Well before the election, commentators were suggesting that the brutal nature
of Cambodia's people and politics meant the UN was likely to leave with
'mission unaccomplished', but only because it had engaged in a mission impossible.
It was, they argued, simply too much to expect Cambodians to be able to
live together in peace. That interpretation has been strengthened by the
post-election power struggle.
Blame Cambodia
Common to commentators of all shades of opinion is the assumption that the
cause of today's problems is in some way internal to Cambodia. Some journalists
explain the continued destruction and suffering in Cambodia by focusing
on the brutality of the Khmer Rouge, which ran Cambodia from 1975 to 1979
and has been fighting a guerrilla war ever since. Others pin responsibility
on the Vietnamese-backed regime which ran the country from 1979 until the
signing of the Paris peace agreement in October 1991, and which has now
been renamed the Cambodian People's Party. Ultimately, all of these analyses
blame the Cambodian people themselves for their own problems. This is the
premise which has led so many to accept the right of the West, through the
UN, to take over the internal affairs of Cambodia.

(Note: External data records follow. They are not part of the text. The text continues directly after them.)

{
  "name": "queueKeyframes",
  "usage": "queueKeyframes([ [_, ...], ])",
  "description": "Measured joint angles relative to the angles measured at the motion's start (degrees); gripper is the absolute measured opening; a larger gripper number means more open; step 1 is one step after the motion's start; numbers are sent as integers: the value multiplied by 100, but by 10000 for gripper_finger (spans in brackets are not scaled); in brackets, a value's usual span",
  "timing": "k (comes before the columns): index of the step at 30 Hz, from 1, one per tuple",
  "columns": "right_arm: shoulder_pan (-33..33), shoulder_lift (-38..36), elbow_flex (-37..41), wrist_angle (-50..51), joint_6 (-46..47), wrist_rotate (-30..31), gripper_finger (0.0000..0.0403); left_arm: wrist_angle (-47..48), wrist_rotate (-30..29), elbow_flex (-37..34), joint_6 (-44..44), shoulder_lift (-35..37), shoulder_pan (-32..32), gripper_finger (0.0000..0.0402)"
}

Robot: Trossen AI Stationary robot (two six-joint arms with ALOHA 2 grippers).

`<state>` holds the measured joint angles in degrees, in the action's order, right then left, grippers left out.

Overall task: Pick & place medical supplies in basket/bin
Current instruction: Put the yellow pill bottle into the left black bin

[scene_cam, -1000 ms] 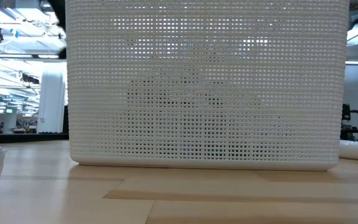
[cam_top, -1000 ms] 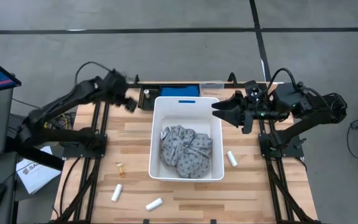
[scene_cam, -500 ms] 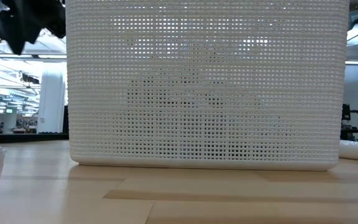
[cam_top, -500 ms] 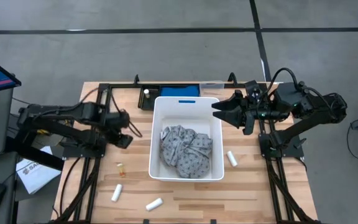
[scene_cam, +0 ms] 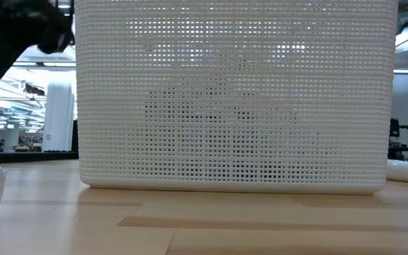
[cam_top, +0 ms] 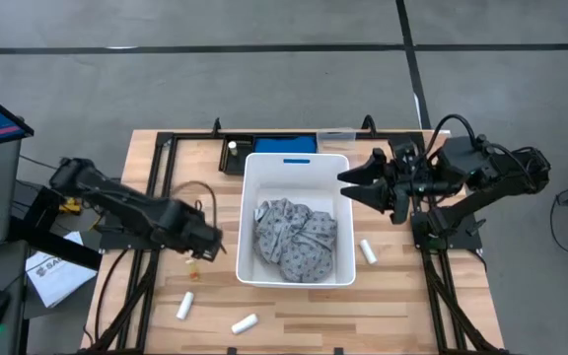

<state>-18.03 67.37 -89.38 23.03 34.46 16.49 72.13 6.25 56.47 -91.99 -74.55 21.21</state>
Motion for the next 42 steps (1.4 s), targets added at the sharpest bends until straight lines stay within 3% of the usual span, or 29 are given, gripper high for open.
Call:
queueKeyframes([
  [9, 4, 0, 0, 0, 37, 0, 235, -114, 18, 0, -1301, -882, 762, 199],
  [18, 4, 0, 0, 0, 46, 0, 235, -395, 30, -58, -1619, -1436, 966, 198],
  [24, 4, 0, 0, 0, 111, -2, 235, -1434, 305, -948, -2174, -1156, 981, 200],
  [35, 4, 0, 0, 4, 153, -2, 235, -2567, -4, -2128, -2954, -402, 909, 199],
  [42, 6, 0, 0, 4, 155, -2, 235, -3074, -132, -2365, -3176, -370, 752, 188],
])
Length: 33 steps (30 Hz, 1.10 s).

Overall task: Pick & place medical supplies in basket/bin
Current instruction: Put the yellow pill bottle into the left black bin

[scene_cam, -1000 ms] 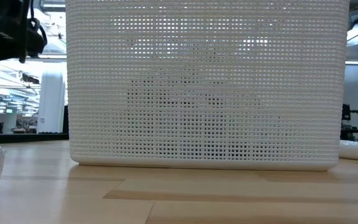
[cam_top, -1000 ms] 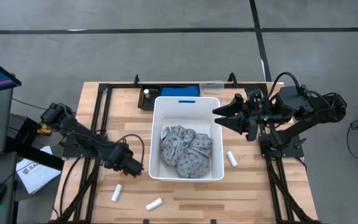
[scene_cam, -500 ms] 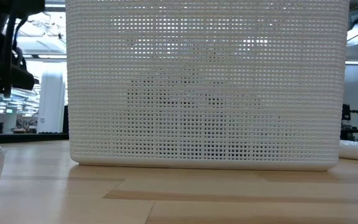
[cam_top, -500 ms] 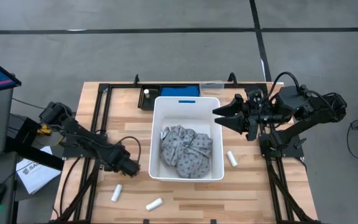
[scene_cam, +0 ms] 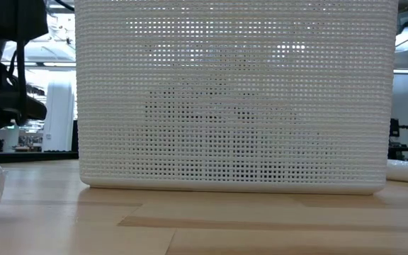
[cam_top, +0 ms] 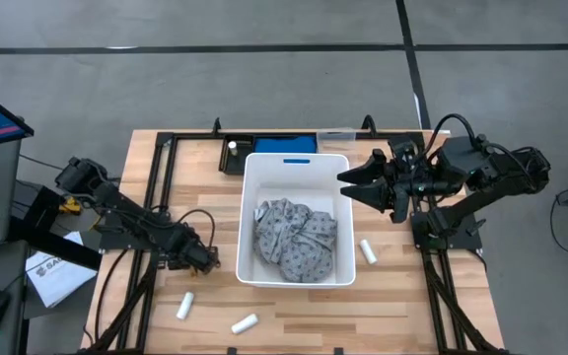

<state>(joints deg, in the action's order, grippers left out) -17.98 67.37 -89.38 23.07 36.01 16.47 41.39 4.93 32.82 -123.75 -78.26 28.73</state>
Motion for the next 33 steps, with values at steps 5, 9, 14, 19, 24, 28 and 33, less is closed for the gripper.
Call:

The attempt to blame Cambodians for conditions in their country turns reality
on its head. All of the arguments used to legitimise the UN 'peace-keeping'
operation in Cambodia cloud over the real issue. People are given a glimpse
of the trail of destruction that has been carved through this tiny country
over the past 25 years, and encouraged to ask how Cambodians could have
done this, and what the West should now do about them.
A million dead
But the truth is that all of the problems which the UN is presently mandated
to solve were created by the Western powers in the first place. The
reporters and journalists who focus on events internal to Cambodia in trying
to explain this tragedy are letting the real culprits off the hook.
In the years from 1969 to 1975, at the height of the Vietnam War, the USA
dropped the equivalent of five Hiroshima bombs on rural Cambodia in order
to break up Vietcong supply routes. It was the most intense aerial bombardment
of a country in history - but US president Richard Nixon and his foreign
affairs chief Henry Kissinger denied that it was even taking place.
It is estimated that at least one million people died in Cambodia during
this period. A further three million (nearly half of the entire population)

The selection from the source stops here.